The bakkie then ran like a charm. We went off on holiday, and it was towing like a dream. Problem solved.
Not so.
Returning from holiday 2014
Upon my return from holiday, once again with my caravan in tow, we encountered a heat wave in Worcester. OK, for the folks living in Worcester it was probably a day just like any other summer’s day, but for ordinary people it was extremely hot. I guess about 40 degrees.
And then, just as I gunned the bakkie over the bridge at the fire brigade, it gave a single violent jerk, and then proceeded in ordinary fashion again.
I immediately had that sinking feeling in my stomach. You know, that “Aaag, nee my ***!”-feeling.
I’m 80km’s from home, I had my family with me, and both my bakkie and my caravan were fully laden.

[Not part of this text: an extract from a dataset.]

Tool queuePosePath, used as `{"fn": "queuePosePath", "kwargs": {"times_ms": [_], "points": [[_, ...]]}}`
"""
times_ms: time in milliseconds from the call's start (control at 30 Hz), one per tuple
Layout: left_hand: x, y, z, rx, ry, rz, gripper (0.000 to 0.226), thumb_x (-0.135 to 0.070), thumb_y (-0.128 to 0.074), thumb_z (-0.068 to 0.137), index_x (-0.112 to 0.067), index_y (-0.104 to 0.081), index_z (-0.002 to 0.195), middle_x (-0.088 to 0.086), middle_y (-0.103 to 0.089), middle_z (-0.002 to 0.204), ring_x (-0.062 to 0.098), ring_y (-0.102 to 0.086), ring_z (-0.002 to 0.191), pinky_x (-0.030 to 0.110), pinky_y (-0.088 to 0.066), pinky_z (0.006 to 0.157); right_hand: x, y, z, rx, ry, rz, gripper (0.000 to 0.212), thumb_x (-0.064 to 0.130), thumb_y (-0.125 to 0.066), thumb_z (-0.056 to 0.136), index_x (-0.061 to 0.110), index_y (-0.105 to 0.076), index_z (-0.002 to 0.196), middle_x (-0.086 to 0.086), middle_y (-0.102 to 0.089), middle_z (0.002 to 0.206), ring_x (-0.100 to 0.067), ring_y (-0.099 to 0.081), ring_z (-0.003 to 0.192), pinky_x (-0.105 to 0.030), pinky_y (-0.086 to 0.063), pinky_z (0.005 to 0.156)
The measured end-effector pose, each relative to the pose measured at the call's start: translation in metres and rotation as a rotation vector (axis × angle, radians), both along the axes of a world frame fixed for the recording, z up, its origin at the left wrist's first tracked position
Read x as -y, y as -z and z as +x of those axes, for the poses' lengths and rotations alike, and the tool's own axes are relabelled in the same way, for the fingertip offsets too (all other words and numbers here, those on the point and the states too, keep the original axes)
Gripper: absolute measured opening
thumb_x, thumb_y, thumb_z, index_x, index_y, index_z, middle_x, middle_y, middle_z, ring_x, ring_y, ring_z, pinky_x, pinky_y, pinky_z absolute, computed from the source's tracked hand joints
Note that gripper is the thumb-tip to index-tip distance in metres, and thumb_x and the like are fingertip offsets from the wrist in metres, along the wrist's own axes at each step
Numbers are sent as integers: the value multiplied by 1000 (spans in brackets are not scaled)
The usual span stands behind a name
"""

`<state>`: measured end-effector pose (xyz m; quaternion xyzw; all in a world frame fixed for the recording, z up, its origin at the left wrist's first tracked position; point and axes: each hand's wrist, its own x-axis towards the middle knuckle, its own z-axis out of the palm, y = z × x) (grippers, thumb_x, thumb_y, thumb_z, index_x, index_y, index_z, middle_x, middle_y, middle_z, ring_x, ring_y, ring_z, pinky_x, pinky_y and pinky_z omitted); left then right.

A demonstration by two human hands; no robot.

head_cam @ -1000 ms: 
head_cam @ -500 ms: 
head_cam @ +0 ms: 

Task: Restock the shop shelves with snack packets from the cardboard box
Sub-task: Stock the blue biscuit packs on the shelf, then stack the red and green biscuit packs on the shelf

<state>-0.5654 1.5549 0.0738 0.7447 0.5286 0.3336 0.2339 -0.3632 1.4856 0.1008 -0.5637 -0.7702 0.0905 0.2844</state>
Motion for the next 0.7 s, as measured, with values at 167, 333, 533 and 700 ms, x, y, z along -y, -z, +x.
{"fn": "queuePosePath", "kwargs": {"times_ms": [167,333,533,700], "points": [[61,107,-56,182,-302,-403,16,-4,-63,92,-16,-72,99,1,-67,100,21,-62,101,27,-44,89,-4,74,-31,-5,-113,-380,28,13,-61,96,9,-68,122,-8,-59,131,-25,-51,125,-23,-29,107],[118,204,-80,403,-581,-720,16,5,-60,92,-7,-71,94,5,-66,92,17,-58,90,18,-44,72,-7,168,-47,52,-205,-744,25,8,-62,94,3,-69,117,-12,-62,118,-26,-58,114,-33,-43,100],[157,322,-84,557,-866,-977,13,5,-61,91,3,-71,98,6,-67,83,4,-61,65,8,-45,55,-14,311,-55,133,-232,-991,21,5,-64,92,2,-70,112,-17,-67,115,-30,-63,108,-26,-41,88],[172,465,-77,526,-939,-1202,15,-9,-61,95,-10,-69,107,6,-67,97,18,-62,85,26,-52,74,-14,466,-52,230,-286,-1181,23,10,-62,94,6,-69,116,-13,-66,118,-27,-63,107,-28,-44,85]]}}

After a pit stop at the garage we proceeded, but with me now driving with a very even right foot not to elicit any unwanted responses from the engine. Halfway between Worcester and the Rawsonville weigh bridge I felt the engine losing power, and then there would again be a surge in power.

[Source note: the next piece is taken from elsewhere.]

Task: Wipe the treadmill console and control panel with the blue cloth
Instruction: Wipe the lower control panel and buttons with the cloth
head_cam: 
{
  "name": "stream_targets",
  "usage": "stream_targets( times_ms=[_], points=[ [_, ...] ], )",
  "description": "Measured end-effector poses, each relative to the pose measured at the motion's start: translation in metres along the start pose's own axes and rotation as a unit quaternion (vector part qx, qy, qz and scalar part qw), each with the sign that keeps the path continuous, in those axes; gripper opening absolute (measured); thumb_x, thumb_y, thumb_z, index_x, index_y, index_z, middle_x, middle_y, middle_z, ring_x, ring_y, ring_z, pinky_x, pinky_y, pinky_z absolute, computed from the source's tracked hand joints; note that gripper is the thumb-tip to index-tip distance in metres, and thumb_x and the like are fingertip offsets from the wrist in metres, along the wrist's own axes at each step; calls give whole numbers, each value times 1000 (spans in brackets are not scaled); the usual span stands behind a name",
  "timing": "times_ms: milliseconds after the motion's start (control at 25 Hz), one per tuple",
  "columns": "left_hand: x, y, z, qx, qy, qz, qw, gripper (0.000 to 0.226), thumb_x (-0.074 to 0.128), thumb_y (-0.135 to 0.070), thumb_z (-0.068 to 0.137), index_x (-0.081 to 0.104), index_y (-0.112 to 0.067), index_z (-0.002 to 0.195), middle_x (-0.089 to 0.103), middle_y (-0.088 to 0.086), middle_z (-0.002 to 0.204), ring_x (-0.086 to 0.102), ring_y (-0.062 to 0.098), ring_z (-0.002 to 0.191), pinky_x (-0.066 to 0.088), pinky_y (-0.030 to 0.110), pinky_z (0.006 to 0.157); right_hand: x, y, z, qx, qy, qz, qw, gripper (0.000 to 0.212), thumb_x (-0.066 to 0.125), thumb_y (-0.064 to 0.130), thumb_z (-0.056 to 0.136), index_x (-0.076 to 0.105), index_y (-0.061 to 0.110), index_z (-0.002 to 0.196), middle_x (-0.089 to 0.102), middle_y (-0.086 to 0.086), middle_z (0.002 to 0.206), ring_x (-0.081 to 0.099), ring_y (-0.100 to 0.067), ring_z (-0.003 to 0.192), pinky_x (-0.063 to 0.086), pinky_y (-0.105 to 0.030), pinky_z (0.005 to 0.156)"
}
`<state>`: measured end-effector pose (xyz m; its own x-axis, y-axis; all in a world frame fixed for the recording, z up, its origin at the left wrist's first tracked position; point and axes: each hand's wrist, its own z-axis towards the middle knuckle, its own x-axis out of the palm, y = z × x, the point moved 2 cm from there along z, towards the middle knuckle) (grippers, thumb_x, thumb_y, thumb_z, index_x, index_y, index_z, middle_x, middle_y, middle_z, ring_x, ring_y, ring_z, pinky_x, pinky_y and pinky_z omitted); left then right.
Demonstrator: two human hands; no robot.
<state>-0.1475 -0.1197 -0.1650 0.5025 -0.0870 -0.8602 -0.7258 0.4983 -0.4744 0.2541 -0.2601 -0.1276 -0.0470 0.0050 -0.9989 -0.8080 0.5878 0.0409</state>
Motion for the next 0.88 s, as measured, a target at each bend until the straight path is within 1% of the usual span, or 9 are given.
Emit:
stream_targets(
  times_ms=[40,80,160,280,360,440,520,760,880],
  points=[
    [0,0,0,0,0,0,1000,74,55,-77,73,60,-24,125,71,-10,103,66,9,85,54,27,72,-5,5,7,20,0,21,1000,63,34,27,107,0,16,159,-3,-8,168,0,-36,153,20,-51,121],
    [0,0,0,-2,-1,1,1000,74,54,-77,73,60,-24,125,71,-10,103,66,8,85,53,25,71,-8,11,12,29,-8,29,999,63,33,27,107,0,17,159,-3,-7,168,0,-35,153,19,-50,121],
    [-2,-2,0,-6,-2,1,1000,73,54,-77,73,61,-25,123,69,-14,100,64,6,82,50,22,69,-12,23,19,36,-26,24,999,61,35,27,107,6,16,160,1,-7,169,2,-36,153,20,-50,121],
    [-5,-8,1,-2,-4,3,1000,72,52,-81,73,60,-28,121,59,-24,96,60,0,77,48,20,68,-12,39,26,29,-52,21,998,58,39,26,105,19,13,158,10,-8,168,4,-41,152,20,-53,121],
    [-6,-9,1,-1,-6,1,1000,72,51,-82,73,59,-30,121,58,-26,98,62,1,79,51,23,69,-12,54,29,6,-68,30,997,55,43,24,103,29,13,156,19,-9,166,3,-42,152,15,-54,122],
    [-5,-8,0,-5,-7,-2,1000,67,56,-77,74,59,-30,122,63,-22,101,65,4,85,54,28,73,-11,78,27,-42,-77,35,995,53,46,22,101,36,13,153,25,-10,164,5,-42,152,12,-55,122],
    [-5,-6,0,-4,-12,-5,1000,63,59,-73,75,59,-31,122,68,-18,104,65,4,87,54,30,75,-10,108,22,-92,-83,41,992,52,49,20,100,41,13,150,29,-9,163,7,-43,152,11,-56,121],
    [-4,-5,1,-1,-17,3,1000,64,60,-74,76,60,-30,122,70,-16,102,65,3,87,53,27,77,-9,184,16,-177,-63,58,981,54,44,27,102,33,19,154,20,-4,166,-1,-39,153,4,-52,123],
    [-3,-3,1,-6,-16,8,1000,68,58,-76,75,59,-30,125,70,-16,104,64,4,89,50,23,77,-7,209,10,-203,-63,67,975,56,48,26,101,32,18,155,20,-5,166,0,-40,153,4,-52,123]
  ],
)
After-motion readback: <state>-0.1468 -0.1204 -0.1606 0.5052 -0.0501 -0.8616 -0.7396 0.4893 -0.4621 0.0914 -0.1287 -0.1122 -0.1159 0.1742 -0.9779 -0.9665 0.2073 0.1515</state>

So now what? We’re so close to home. Do we see how far we go and hope we make it back home? It might work out fine. Or then again, it might not. Imagine I get stuck inside the tunnel with my rig. Or before the tunnel, in the searing heat, at a spot without cell phone reception.
We decided to rather play it safe, and pulled in at the Rawsonville weigh bridge.
Believe you me, even under that tree, with a mild wind blowing, it was extremely hot. I’m tempted to give you the uncensored explanation of how hot it really was, but I will desist.
I had a chat with my mechanic on the phone then. He reminded me of the blanking off of the return pipe. However, there was no way that I would attempt even something ostensibly that simple without proper supervision. In any event, my wife told me that, regardless of what I might try, she and the kids will wait at the weigh bridge for alternative transport.
Nou ja, one hour later the road side assistance guys knew where the Rawsonville weigh bridge is. They will tow me in to Worcester, which is the nearest town. That would be no good, I told the guy. I need to get all my stuff home. This is Friday afternoon, 3 January, everyone is still on leave. OK, they will give me a quote to tow me home instead of to the nearest garage.
I accepted their quote to deliver me at home for more or less the price of three full tanks of fuel. I did not see much of an option. Even my friend in Worcester who might have been able to assist was still away on holiday. What’s his story, going on leave in December, I ask you!
A friend came driving past and happily waved at us, his hooter blaring. I thought he had no reason to be thát happy. Asshole.
A further 90 minutes later the tow-truck arrives from Paarden Island.
Ten hours after my departure on a 360km journey, I got dropped off at home with my bakkie on the truck and my caravan in tow.
Upon the arrival of the truck in our street our neighbours came out and took pictures. I felt so welcome, I did not think they would have missed us that much, you know.
Pump 3
I now requested my mechanic to rather source me the genuine real replacement pump. In twelve months’ time I had two scares, and had to tow the bakkie in 4 times, all related to the fuel pump and its alternatives.
I’m happy to report that the genuine replacement pump has since been sourced – now for R3800 instead of the initial R8000. It seems as if not two providers quote the same price. Adding this to what the alternatives attempts cost me (inclusive of being towed home) it would eventually come down to the same price as what it would have been if I obtained the original pump at the price first quoted.
Now I’m just waiting for a spot in the queue at the workshop to have the job done. In the meantime the bakkie is doing fine. The current pump just does not like towing a caravan when it’s 40 degrees Celsius. Apart from that it still pumps like a charm.
Oulike storie.
Jy ken seker daai een van “het jy ‘n pomp? Ja. Nou steek hom in jou alie”
Klink my jy sal ook na dese so vir elkeen wil sê wat jou ‘n petrolpomp aanbied.